If thou canst not do this, doubt thy theories, learn to consider all men as thy equals,
Thy brethren, and not as thy foot or thy hand . . .
“Fire delights in its form”: sense of fire’s way of feeding itself with itself, the conflagratory gusto of any continuum. The processual march: “Here here / here. Here.” Pertinent: Morton Feldman (out of “After Modernism”) talking about the hors modernist Cézanne: “With Cézanne it is always how he sees that determines how he thinks, whereas the modernist, on the other hand, has changed to perception by way of the conceptual. In other words, how one thinks has become the sensation.” And:
      With modernity the painter no longer had to make that perilous transition from one world to another called “passage.” He had only to “relate” each area, and each idea. Yet it was in this transition, in this journey, that the artist learned a swiftness, a surety, a Nijinsky-like utterance of his limbs, an incredible utilization of sight, that we associate now only with the art of the past. This total involvement, this total coordination of the senses, this complete sensual experience has only very recently been captured again in Abstract Expressionism.
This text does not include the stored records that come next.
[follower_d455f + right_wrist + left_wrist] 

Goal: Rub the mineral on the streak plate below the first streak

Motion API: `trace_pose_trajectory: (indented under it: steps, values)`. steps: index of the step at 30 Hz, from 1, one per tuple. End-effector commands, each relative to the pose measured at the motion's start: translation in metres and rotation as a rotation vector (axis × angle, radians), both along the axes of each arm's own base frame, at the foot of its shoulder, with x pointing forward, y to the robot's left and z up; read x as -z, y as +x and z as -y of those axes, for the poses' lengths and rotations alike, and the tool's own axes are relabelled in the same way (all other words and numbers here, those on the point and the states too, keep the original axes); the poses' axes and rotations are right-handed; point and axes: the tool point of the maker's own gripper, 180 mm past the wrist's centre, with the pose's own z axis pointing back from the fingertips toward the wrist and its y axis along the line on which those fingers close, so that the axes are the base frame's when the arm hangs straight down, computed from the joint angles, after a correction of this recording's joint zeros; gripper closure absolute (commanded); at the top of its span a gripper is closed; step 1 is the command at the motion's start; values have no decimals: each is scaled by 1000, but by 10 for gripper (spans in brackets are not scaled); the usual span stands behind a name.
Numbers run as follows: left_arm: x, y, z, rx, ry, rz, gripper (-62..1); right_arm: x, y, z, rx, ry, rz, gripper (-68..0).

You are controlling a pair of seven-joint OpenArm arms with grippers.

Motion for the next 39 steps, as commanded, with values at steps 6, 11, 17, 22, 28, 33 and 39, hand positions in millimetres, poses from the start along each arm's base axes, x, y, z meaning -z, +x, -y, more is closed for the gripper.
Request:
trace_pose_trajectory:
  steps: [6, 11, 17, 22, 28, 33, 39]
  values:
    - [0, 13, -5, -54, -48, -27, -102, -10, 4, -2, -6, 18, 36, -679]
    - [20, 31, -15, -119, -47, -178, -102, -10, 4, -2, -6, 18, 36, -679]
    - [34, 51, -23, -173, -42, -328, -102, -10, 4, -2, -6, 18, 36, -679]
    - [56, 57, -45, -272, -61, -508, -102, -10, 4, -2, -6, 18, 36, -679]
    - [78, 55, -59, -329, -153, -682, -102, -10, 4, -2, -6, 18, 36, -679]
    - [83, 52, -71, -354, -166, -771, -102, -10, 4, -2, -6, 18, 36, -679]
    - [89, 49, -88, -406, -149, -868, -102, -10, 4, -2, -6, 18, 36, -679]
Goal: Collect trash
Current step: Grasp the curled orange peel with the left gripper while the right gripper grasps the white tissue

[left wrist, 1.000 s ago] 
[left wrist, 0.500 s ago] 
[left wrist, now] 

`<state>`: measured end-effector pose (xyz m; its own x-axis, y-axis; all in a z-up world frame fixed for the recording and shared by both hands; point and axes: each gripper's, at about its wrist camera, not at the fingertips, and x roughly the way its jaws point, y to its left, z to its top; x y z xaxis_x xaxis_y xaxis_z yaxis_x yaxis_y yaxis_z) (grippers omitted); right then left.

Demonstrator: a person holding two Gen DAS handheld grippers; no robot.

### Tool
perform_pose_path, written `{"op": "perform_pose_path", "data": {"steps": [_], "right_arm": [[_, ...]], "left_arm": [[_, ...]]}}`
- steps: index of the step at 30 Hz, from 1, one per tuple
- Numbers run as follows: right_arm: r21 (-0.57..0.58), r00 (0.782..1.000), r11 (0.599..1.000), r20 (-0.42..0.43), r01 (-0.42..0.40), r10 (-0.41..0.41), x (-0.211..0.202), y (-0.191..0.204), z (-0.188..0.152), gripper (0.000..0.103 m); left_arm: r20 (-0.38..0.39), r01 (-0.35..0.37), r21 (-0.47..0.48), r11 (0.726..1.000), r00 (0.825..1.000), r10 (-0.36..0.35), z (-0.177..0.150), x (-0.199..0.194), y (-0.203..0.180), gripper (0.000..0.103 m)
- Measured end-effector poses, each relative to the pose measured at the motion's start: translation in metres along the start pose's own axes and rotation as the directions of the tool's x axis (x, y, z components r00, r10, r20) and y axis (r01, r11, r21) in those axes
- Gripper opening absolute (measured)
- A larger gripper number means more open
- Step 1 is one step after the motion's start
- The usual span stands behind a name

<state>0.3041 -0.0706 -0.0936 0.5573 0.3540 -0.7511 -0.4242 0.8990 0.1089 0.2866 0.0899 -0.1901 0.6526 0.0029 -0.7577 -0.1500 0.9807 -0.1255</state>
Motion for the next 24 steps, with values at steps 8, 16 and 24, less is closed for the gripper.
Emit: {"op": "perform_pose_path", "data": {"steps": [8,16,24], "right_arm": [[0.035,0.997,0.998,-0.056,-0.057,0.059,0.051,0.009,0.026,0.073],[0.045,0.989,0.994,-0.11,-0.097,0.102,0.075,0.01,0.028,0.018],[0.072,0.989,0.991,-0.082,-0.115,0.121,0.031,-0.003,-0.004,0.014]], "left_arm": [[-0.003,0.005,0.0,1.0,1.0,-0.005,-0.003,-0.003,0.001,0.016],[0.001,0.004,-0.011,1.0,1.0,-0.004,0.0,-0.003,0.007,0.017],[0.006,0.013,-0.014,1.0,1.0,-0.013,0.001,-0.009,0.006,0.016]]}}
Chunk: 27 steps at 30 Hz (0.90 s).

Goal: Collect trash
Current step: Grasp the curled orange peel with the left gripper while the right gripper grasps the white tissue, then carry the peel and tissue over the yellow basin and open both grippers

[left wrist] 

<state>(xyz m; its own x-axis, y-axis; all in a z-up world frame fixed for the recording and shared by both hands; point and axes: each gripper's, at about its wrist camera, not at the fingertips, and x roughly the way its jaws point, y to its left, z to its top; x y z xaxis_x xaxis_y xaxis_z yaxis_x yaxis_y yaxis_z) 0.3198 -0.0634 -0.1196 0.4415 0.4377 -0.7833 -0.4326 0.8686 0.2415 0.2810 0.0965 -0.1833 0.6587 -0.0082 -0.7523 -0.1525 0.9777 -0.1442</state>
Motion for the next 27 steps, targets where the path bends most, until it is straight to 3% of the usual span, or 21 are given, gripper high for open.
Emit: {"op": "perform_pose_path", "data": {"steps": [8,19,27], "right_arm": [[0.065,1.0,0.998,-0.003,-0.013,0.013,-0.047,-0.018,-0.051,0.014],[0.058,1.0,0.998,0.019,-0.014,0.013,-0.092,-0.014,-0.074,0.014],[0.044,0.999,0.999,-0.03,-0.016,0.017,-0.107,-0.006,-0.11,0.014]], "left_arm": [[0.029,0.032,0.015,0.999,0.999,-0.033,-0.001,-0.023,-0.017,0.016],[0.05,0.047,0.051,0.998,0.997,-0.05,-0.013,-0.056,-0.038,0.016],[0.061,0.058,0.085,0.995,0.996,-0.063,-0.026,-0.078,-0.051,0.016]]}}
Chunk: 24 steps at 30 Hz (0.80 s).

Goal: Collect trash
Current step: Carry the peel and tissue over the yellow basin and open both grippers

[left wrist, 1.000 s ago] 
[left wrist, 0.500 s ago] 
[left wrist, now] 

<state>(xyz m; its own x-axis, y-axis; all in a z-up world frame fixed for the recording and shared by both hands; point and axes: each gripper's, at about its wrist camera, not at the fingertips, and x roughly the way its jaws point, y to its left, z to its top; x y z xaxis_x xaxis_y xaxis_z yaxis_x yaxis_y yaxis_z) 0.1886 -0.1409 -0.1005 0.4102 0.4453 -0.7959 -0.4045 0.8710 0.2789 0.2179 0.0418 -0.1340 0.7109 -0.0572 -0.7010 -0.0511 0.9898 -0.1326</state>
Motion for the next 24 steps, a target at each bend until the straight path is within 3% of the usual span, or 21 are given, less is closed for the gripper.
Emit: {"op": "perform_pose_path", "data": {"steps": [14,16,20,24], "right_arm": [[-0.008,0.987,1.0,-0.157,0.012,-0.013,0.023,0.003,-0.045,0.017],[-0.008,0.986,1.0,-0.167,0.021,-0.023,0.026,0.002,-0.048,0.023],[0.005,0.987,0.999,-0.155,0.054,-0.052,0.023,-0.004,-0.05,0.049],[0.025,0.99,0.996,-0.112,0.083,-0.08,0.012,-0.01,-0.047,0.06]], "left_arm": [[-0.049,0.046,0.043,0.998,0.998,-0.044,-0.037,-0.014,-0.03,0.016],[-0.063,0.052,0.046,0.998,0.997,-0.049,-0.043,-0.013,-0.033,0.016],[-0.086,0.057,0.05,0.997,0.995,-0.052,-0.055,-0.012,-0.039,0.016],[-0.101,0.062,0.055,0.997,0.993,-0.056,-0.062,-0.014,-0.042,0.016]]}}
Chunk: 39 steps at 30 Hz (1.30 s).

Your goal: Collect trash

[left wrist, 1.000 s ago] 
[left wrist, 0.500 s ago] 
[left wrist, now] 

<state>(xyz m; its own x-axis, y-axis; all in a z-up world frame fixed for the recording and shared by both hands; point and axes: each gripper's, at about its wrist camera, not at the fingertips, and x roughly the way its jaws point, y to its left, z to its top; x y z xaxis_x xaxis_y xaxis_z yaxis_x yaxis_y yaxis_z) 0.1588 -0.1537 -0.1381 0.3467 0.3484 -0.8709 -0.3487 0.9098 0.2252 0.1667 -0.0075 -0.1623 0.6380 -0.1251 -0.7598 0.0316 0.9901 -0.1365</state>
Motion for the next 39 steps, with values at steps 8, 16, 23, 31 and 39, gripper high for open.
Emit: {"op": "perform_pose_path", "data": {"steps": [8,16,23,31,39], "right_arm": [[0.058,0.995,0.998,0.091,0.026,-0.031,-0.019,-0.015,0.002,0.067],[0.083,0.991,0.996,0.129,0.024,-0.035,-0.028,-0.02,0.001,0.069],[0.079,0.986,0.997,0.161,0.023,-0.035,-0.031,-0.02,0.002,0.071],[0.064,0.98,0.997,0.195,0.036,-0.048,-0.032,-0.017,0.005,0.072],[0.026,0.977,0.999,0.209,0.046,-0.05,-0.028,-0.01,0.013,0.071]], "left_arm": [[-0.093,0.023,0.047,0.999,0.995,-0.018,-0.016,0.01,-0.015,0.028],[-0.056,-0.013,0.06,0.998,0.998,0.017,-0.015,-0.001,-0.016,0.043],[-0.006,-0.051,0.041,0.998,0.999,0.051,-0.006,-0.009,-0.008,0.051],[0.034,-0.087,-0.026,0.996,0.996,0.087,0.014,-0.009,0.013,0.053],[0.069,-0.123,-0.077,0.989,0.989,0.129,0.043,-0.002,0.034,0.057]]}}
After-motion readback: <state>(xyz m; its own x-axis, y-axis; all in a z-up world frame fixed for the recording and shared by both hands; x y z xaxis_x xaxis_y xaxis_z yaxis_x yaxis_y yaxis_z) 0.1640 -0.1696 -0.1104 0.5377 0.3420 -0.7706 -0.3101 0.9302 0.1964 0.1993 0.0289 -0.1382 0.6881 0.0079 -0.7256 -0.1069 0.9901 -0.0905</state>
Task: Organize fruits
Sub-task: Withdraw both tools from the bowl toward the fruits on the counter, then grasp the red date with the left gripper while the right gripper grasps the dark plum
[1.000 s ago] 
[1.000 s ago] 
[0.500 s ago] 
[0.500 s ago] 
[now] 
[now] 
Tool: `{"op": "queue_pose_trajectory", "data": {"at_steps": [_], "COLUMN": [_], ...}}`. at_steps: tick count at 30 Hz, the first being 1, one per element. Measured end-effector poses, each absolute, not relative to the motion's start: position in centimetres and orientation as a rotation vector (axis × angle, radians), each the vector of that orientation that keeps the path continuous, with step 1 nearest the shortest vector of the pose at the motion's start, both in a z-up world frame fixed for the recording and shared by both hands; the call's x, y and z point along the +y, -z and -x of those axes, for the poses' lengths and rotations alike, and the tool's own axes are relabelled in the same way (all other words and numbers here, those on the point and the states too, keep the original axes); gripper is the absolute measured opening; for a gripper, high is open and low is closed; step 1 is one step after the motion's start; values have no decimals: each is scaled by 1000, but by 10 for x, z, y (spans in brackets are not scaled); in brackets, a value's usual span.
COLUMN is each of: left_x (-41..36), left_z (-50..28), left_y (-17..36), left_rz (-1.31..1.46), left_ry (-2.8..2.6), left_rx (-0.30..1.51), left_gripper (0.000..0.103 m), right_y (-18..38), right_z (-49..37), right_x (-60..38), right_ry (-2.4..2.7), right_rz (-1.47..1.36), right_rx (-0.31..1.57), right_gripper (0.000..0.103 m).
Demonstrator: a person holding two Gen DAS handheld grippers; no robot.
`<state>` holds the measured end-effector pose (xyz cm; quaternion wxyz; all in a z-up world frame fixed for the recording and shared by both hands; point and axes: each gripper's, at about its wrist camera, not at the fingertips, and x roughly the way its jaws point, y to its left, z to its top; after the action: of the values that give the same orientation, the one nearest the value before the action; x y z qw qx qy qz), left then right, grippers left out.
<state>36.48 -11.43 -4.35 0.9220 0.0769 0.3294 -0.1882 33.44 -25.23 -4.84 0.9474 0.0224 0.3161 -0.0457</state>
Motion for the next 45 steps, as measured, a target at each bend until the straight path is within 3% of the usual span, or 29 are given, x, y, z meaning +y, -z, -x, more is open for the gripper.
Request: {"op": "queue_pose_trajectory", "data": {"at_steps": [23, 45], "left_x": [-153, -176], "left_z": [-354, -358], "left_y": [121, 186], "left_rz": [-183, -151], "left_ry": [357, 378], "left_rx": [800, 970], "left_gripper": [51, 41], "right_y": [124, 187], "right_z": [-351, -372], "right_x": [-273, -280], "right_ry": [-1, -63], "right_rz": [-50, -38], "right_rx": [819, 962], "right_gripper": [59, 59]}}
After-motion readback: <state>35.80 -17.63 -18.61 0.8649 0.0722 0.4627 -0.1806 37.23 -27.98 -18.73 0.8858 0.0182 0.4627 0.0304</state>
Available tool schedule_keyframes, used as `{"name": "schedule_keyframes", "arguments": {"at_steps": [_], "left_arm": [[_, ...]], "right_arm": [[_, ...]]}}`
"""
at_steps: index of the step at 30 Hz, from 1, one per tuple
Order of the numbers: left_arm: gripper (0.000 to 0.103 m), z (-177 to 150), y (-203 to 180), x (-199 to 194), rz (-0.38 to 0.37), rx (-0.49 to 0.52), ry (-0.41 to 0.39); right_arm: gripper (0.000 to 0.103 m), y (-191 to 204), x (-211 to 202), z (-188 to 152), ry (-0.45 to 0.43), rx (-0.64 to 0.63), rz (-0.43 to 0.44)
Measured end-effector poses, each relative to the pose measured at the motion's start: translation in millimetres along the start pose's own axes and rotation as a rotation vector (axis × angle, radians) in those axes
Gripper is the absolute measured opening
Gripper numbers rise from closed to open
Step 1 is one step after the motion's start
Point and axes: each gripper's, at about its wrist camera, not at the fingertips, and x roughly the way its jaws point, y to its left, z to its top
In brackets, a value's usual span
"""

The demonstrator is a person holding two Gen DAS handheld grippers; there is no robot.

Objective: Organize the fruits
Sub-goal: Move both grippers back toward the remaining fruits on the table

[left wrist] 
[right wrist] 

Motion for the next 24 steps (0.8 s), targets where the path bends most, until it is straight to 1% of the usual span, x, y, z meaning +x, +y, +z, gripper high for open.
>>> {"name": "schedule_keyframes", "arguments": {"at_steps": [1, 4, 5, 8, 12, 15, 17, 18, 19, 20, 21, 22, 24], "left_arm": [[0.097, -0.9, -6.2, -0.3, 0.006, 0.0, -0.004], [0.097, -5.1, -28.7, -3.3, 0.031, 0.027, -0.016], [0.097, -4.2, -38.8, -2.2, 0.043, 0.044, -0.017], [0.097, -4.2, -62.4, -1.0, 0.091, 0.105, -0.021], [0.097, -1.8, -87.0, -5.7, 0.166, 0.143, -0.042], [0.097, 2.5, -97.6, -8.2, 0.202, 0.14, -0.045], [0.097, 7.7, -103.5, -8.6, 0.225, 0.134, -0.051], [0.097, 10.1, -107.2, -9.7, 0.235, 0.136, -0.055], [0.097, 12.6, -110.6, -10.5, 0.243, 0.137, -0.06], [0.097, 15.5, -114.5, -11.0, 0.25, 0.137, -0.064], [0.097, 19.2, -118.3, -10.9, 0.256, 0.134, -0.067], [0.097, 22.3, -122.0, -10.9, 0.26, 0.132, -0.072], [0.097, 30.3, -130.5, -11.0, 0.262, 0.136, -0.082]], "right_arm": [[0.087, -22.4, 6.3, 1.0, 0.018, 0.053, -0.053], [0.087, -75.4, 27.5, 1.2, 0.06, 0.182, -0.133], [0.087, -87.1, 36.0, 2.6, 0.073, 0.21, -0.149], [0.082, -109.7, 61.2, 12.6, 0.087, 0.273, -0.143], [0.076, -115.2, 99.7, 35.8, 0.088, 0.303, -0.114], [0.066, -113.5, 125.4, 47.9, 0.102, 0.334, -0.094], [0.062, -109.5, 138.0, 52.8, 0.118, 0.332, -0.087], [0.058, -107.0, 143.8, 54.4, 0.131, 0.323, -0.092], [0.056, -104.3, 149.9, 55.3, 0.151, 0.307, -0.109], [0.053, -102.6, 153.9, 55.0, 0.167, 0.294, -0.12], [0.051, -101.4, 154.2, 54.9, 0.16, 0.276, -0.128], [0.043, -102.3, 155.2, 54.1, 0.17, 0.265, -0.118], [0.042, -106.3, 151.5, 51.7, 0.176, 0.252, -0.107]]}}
Here, in reaction to modernity, there is an insistence that one can no longer take refuge in ideas, that thought is one thing and its realization another, the real humility does not lie in all this superrationality, but again, in trying to paint like a god.
The “complete sensual experience” of “trying to paint like a god” surely akin to Blake’s fire, and to the cautionary “doubt thy theories” of any who’d presume to “write laws.” (See, too, O’Hara’s “nerve.”) The phenomenal smear caught by the common doing, the routine god-toil. (Creeley, in Pieces: “No forms less / than activity.” Presumably reiterant of the fire.) Creeley (talking to Andre): “Words are common. If you go swimming, you don’t say: this is my drop of water and that’s your drop of water. Obviously you’re swimming in a common ocean.” Too, Creeley talks of Tom Clark’s “A Sailor’s Life,” calling it “the most accurate criticism of Pieces”:
That’s criticism in Pound’s sense of the use of the occasion that the initial poem springs from. And I have been very interested to see that that book’s criticism has really consisted of people who know how to use the formal modes got to there. Not people who thought they understood what it meant. But the people who could demonstrate by their use of it that they were with its contents.
Clark’s piece begins:
Whatever interest
there was in
difference’s gone.



She rolls the sounds
around and around.

A piece of speech
falls out of her mouth.



“A peace
of speech,”

says Ginsberg.



Like the Big Note
of which all music
is the resonance
is the poetic sentence.



You’re a piece
of the same person
I’m a piece of.



Who is Lewis?
Who is Joanne?

. . .
Reverie of prolonged resonance without disjunct, seamlessness of speech, and of the world, spelled out by bits. No wonder one comes to write nigh continuously. (Cézanne, according to Feldman: “so attuned to the process that he actually mistook it for life.” Precisely what it indubitably is, ask any writer.) One apt and lovely piece of Creeley’s Clark is seemingly replying to—“Diction”:
The grand time when the words
were fit for human allegation,

and imagination of small, local
containments, and the lids fit.

What was the wind blew through it,
a veritable bonfire like they say—

and did say in hostile, little voices:
“It’s changed, it’s not the same!”
With its echo of Bishop Sprat’s full-throttle longing for a kind of purity (Creeley’s “fit,” or what Clark calls “difference”) bewrayed in his praise for the Royal Society’s leanings against “smeary” stylistic excess: “They have therefore been most rigorous in putting in execution, the only Remedy, that can be found for this Extravagance, and that has been, a constant Resolution, to reject all the amplifications, digressions, and swellings of style; to return back to the primitive purity, and shortness, when men deliver’d so many things, almost in an equal number of words.” Leanings tucked sternly into “our” pantywaists even today . . .



Off up north for a week or so. Correspondences to resume after a period of determined complacency.